The musical duo of Ron and Russell Mael had been doing Kinks or The Who style music throughout much of the early 70s, but by the mid 70s they were tired with that sound, felt that it was stale, and tried a "West Coast" sound. Several recordings with studio musicians were released which the band felt were "bereft of personality." Deciding to go a completely different direction, they teamed up with Giorgio Moroder to revamp their sound as among the earliest synthpop groups out there. Moroder was famous (at that point) for producing some Donna Summer disco, but honestly; late era disco (as well as it's descendents, italo-disco, Hi-NRG, Eurodance, etc.) and synthpop were quite often separated by a very thin and very blurry line. Moroder would also go on to define the sounds of Blondie, Irene Cara, and others, and worked with David Bowie, Japan, Melissa Manchester and more, managing to transfer his disco synthesizers into a synthpop sound while style remaining trademark Moroder. Depeche Mode, the Pet Shop Boys and New Order have all cited this transformed Sparks, specifically the album Number 1 in Heaven as hugely influential on their own sound.
A few years later, Sparks brought back some of their live instrumentation, although the keyboards remained important, when they had their bigger US exposure with the 1982 album Angst in My Pants, the title track of which appeared on the Valley Girl soundtrack as well. Sparks continued to experiment with a variety of different sounds between rock and roll, and even in the early 90s they sounded like the Pet Shop Boys with 1994's Gratuitous Sax and Senseless Violins.

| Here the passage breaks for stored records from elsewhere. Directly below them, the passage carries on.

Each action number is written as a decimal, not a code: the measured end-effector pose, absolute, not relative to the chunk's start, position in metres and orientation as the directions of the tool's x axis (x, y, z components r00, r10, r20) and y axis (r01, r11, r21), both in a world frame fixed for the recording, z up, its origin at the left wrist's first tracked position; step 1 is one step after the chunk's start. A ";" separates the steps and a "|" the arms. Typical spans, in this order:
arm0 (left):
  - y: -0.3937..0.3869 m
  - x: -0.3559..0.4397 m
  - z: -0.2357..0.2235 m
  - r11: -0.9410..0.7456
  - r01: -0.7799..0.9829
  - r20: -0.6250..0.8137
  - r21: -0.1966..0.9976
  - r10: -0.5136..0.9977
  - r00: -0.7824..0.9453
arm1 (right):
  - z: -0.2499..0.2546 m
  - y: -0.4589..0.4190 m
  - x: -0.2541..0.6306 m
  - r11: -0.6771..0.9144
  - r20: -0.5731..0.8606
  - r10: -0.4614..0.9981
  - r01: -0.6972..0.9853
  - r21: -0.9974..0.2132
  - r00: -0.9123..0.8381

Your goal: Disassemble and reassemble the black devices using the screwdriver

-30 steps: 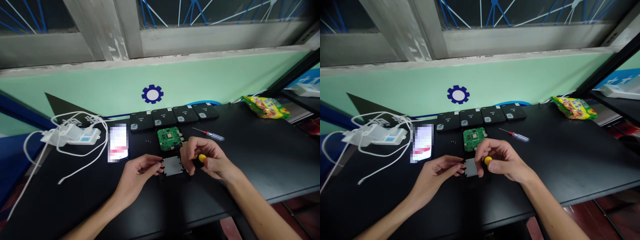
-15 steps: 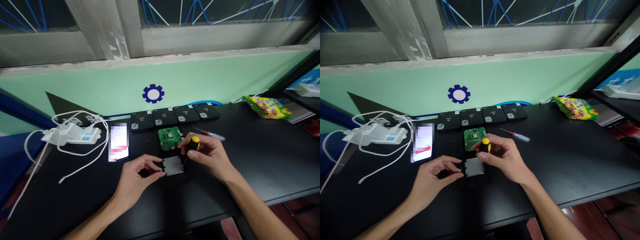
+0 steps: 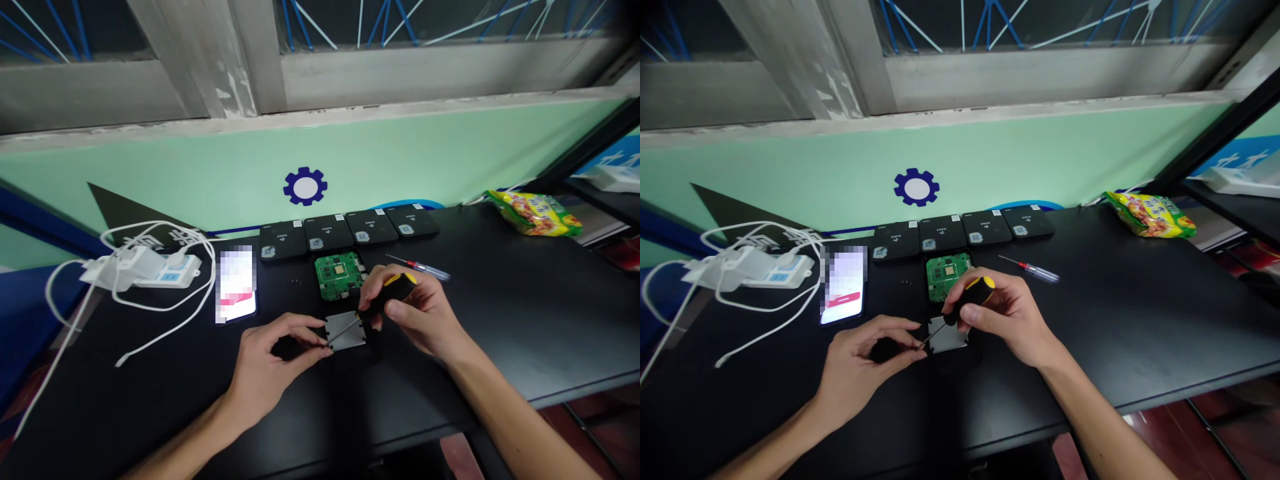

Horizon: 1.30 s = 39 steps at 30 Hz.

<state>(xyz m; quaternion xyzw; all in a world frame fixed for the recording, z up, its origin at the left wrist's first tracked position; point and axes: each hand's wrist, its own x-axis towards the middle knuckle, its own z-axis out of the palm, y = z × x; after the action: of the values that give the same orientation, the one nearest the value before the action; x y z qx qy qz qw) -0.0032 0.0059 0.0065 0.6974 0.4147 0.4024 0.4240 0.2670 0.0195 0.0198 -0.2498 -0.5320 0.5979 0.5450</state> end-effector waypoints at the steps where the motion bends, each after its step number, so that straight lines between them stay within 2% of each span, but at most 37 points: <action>1: 0.005 -0.003 0.006 -0.309 0.241 0.221 0.920 0.916 0.334 | 0.020 0.019 0.267 0.159 0.280 0.917 -0.386 -0.909 -0.283; 12: 0.005 -0.002 0.009 -0.344 0.275 0.245 0.898 0.909 0.337 | 0.024 0.018 0.267 0.137 0.261 0.915 -0.370 -0.919 -0.309; 18: 0.002 -0.004 0.004 -0.258 0.227 0.170 0.939 0.923 0.344 | 0.027 0.017 0.267 0.129 0.250 0.910 -0.348 -0.929 -0.331; 22: 0.003 -0.004 0.002 -0.330 0.310 0.232 0.892 0.921 0.312 | 0.027 0.014 0.266 0.129 0.248 0.906 -0.333 -0.934 -0.344; 28: 0.005 -0.003 -0.001 -0.447 0.398 0.340 0.801 0.887 0.312 | 0.029 0.011 0.257 0.170 0.319 0.884 -0.402 -0.900 -0.342; 33: 0.003 -0.002 -0.005 -0.514 0.441 0.392 0.736 0.854 0.342 | 0.037 0.007 0.251 0.217 0.335 0.879 -0.339 -0.915 -0.340; 39: 0.003 -0.001 -0.005 -0.553 0.441 0.438 0.707 0.832 0.341 | 0.049 0.004 0.245 0.396 0.438 0.836 -0.192 -0.898 -0.331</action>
<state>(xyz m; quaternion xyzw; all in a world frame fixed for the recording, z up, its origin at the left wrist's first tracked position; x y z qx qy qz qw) -0.0013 0.0033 -0.0048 0.7826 0.4064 0.4051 0.2414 0.2451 0.0040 0.0492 -0.2472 -0.6514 0.4911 0.5229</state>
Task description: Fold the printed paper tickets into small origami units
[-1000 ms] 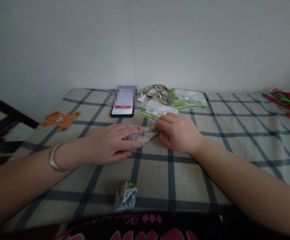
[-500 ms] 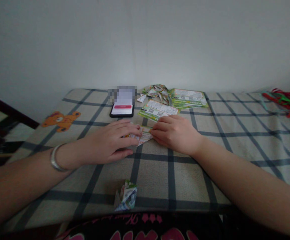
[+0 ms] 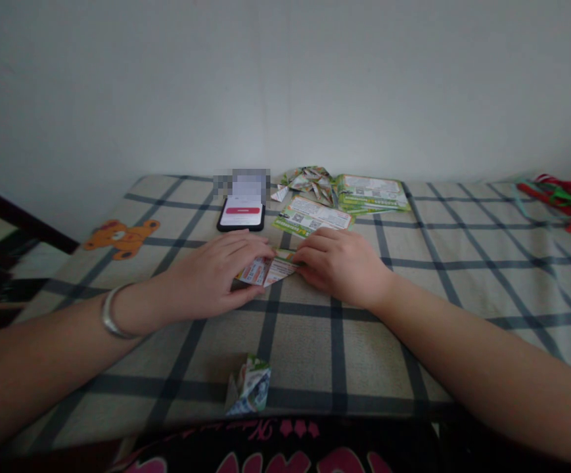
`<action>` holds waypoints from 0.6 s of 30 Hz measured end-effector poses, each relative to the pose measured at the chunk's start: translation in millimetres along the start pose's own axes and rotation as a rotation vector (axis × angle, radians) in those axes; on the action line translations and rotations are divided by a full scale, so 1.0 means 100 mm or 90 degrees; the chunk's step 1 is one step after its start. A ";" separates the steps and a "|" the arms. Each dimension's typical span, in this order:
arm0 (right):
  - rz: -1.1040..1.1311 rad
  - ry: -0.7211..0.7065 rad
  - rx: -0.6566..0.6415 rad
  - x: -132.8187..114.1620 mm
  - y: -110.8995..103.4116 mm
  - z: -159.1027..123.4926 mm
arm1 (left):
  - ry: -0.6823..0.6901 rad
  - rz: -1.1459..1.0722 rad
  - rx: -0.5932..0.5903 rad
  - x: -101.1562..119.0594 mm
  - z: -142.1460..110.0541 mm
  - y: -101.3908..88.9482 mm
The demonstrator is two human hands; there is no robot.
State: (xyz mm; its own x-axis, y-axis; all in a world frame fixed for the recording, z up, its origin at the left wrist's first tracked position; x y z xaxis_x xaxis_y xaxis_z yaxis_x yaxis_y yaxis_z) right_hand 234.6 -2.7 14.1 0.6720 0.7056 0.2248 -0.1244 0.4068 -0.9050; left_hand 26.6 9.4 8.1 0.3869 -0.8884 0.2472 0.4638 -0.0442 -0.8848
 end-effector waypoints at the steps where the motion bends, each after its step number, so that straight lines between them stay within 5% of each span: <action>1: 0.023 0.013 -0.005 0.01 0.01 0.00 | -0.003 -0.004 -0.004 0.00 0.00 0.00; 6: 0.143 0.061 -0.015 0.03 0.04 0.01 | -0.009 -0.034 -0.025 -0.03 0.01 0.01; 18: 0.202 -0.008 0.050 -0.03 0.00 -0.01 | -0.018 0.014 -0.072 -0.02 0.02 0.01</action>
State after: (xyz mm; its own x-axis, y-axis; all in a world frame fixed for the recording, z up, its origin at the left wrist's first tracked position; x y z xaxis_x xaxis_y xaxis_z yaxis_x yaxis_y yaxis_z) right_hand 233.2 -5.6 12.8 0.5821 0.8109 -0.0596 -0.3825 0.2084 -0.9001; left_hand 27.8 11.6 7.9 0.4195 -0.8762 0.2373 0.3631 -0.0776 -0.9285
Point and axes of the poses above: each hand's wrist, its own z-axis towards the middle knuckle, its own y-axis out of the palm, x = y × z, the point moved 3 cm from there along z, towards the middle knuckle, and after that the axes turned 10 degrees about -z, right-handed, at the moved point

Sparks were also infamous for their look and stage presence. Younger brother Russell was an animated, charismatic frontman, usually with very big hair, while songwriter and keyboardist Ron was famous for his Hitler stache (later to be replaced with a thin, Errol Flynn pencil moustache) and nearly motionless scowl on stage. Sparks also appeared on Saturday Night Live at this time, and characteristically, Russell is bouncing around rather hyperactive, and Ron is just standing their scowling at his keyboard, barely moving a few fingers to play.